DIRECTIONS
From the data below, copy each line that includes the word "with".

DATA SEGMENT
§ §

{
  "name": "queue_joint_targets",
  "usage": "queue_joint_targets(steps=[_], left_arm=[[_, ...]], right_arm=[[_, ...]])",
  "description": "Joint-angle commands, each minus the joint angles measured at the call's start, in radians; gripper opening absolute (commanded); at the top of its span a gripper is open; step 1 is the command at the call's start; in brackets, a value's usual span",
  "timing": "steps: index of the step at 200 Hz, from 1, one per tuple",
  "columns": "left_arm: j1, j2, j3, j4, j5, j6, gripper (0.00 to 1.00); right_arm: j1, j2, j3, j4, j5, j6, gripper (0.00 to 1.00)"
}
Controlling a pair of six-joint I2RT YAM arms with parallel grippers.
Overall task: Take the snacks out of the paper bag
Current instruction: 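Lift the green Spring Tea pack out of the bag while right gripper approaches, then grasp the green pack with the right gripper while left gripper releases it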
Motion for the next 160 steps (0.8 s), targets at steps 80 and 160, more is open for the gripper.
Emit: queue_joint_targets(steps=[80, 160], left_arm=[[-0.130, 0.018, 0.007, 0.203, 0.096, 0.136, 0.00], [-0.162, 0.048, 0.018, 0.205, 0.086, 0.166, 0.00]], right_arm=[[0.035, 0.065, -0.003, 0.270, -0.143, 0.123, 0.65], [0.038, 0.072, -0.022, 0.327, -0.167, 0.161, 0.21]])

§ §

EXERCISE RESPONSE
Controlling a pair of six-joint I2RT YAM arms with parallel grippers.
Current instruction: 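Lift the green Spring Tea pack out of the bag while right gripper approaches, then grasp the green pack with the right gripper while left gripper releases it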

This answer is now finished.